The world of booze is full of options both common and exotic. In many cases. our choice of adult beverage is limited by our experience and exposure. This is especially the case with tequila. People generally have two reactions when our south of the border friend makes an appearance. People either immediately grimace or launch into a chorus of “tequila makes her clothes fall off”. Regardless of your current opinion on this unique beverage, it is worth a few minutes of our life to learn more about it. So, join me as we say Hola Mi Amigo Tequilla!
There is no shortage of booze with a long history, but tequila is old. When I say old, I mean there are records of it being used in rituals over 2000 years ago. Just like any alcohol, it becomes tequila through the process of fermentation. While not a very appealing term, it is the magic that makes it all happen. All booze is based around a plant of some sort and for tequila, it is the Weber Blue Agave plant.
To the untrained eye, it looks like a giant aloe plant, but it is so much more. This plant is found all over Mexico and even the Southwest United States. The bulb or root of the plant is what is harvested and processed. It is chopped, baked, steamed, and crushed. It is all eventually converted to juice which hits the fermentation process. The Agave juice is the magic that makes it all happen.

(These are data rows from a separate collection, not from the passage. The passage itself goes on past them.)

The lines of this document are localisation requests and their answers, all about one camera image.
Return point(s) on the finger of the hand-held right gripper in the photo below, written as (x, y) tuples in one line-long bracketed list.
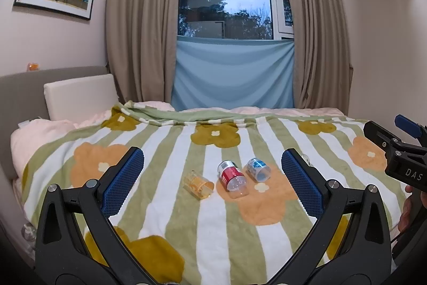
[(407, 125), (378, 134)]

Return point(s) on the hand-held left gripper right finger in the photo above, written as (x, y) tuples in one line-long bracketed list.
[(300, 181)]

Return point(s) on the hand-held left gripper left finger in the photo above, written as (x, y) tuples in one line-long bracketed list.
[(125, 181)]

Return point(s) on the plain clear cup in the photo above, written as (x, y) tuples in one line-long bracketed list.
[(306, 160)]

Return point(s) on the blue label clear cup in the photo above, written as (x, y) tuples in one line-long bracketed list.
[(257, 169)]

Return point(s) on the yellow print clear cup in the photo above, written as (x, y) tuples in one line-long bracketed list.
[(199, 186)]

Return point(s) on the person's right hand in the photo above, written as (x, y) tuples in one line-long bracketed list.
[(405, 215)]

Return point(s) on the red label plastic bottle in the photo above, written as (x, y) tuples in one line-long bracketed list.
[(232, 178)]

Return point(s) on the floral striped blanket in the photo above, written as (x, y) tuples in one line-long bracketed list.
[(206, 225)]

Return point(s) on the white pillow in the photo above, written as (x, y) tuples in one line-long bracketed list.
[(80, 96)]

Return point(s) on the clear plastic bottle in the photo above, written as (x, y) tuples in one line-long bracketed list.
[(29, 236)]

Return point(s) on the beige curtain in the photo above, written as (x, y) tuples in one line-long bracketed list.
[(141, 21), (320, 28)]

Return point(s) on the light blue cloth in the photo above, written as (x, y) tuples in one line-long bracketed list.
[(233, 74)]

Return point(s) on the grey bed headboard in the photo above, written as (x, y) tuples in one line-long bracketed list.
[(20, 94)]

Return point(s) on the small orange object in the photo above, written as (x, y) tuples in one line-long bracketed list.
[(33, 66)]

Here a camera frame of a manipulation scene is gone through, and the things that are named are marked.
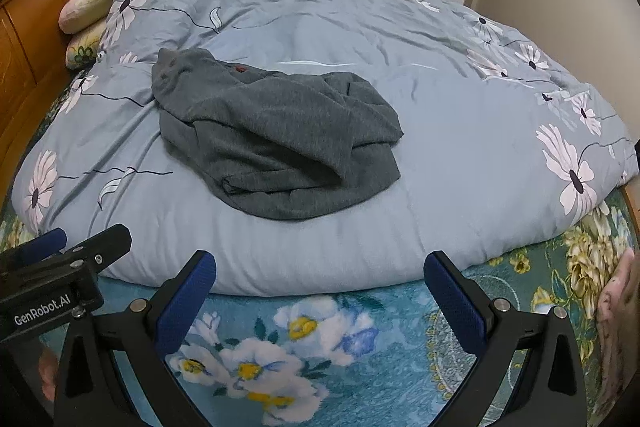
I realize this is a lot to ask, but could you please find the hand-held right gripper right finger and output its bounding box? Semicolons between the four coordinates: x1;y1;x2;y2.
423;250;588;427

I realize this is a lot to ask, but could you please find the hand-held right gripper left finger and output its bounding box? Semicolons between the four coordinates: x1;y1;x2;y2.
54;250;217;427

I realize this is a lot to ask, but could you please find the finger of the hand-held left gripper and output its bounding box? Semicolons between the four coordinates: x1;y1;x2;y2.
0;228;69;266
62;223;132;267

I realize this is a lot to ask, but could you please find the grey sweater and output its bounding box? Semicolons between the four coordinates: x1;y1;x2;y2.
151;48;405;221

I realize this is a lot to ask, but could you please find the teal floral fleece blanket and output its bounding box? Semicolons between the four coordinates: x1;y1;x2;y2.
0;187;640;427

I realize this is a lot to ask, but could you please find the blue floral duvet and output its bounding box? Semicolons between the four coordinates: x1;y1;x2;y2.
12;0;640;297

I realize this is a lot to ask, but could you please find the person's pink patterned clothing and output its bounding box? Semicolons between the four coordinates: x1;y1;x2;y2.
595;249;640;408

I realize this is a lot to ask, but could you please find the wooden headboard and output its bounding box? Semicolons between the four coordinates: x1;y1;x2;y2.
0;0;113;202

Just like any other alcohol, somebody at some point said “Hey, I can sell this” and the marketing department went to work. Fortunately, tequila was not immune to this process and commercial manufacturing took hold. The heart of modern tequila is in the town of Tequila about four hours west of Puerto Vallarta. Founded in 1656, It became the center of tequila production. A hundred years later, Senior Jose Cuervo began to commercially produce tequila and eventually export it to the United States in 1852. From that point, tequila spread across the country and throughout the world.

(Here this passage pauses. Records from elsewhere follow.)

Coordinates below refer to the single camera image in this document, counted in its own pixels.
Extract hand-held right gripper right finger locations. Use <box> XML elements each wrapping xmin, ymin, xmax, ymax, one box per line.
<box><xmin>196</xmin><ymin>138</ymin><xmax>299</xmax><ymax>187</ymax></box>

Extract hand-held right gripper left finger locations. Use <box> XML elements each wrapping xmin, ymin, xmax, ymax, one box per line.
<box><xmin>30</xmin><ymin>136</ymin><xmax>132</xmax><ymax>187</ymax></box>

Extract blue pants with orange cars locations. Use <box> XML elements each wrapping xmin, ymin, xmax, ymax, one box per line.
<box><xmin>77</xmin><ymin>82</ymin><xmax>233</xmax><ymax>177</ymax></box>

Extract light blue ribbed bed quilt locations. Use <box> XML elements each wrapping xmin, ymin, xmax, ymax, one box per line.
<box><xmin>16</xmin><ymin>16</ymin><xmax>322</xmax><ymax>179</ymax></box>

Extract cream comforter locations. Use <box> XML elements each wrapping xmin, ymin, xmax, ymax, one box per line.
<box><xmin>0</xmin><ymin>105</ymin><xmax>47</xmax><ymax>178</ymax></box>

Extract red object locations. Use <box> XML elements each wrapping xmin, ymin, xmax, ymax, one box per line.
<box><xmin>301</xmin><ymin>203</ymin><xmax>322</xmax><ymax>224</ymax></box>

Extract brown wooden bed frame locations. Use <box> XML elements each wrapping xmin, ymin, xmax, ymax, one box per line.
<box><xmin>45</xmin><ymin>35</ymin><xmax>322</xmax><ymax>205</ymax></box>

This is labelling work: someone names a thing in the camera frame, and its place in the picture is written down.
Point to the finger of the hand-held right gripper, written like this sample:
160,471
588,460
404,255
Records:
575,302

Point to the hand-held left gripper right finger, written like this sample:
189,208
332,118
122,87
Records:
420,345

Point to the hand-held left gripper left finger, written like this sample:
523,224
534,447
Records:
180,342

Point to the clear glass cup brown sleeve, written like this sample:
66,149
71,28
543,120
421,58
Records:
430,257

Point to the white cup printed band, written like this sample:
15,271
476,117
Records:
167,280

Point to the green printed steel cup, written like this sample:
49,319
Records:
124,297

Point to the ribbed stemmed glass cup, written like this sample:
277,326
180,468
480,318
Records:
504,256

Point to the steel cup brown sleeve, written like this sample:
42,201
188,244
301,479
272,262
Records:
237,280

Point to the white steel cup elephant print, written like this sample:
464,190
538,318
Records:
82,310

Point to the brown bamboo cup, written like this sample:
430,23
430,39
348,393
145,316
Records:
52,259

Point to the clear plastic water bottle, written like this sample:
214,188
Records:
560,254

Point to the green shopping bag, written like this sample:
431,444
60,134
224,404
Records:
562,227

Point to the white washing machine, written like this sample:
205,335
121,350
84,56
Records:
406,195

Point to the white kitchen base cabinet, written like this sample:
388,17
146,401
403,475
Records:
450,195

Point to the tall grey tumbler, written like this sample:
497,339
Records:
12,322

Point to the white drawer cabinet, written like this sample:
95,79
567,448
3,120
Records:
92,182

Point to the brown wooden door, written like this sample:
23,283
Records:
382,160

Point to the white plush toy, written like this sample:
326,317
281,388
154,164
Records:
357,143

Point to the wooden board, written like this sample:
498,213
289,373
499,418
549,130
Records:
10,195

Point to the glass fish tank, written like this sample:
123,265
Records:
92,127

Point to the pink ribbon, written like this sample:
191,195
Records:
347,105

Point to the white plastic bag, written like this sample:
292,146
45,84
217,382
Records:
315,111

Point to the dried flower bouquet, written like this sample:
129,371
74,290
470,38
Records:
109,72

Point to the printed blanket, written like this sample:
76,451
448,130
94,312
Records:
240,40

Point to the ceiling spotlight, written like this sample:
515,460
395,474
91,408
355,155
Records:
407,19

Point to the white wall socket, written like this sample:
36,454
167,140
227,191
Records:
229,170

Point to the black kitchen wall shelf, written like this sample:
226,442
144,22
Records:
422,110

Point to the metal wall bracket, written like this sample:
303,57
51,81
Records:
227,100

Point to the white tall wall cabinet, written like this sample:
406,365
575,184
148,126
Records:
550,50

The Tequila industry follows a set of strict standards which regulate where and how tequila can be made. It regulates everything from what is on the label to what can legally take the name tequila. One specific rule is that tequila can only be made within specific regions of certain Mexican states just like the U.S. and Bourbon production.
There are countless varieties of Tequila to suit any taste or budget. As with Scotch, there are varieties of Tequila made to be enjoyed straight. There are also those best suited as a building block in our beloved margaritas. If you look beyond the bargain basement headache fuel we find at the mega-mart, you will be pleasantly surprised. In a nutshell, they can be broken down into two types – pure and blended. Just like Scotch, the pure version is generally the choice of tequila aficionados. The blended version is called a mixto. These are great for mixed drinks, but you may have to close one eye and grimace as it goes down.
As we continue down the rabbit hole you should know that there are generally five types of tequila with a thousand brands of each.
Joven or Gold Tequila: These are the most common bottles we find and are unaged. The color and in some cases, flavor have been added after the fact. These make solid mixers.
Blanco or White Tequila: These are also known as silver in some brands. This tequila is “rested” to give it better drinkability and flavor. Like the Joven, it makes a great mixer.
Reposadao Tequila: This tequila is further up the ladder because it is “rested” or aged for at least two months, It is at this point that we get into sipping tequila.
Anejo Tequila: This is the Mexican version of aged scotch. The Anejo tequila is aged in oak or bourbon barrels for a year or more. This is unlike what most people have experienced with tequila and is very tasty.
Tequila has been the heart of many a wonderful evening. It has also been the demon that convinced you that you really could sing. And left you longing for days before smartphones with video. Tequila is more than that and can be a complex delicious option for our adult beverage lineup. I guarantee that if you take some time to explore this sometimes-forgotten elixir, you will be pleasantly surprised!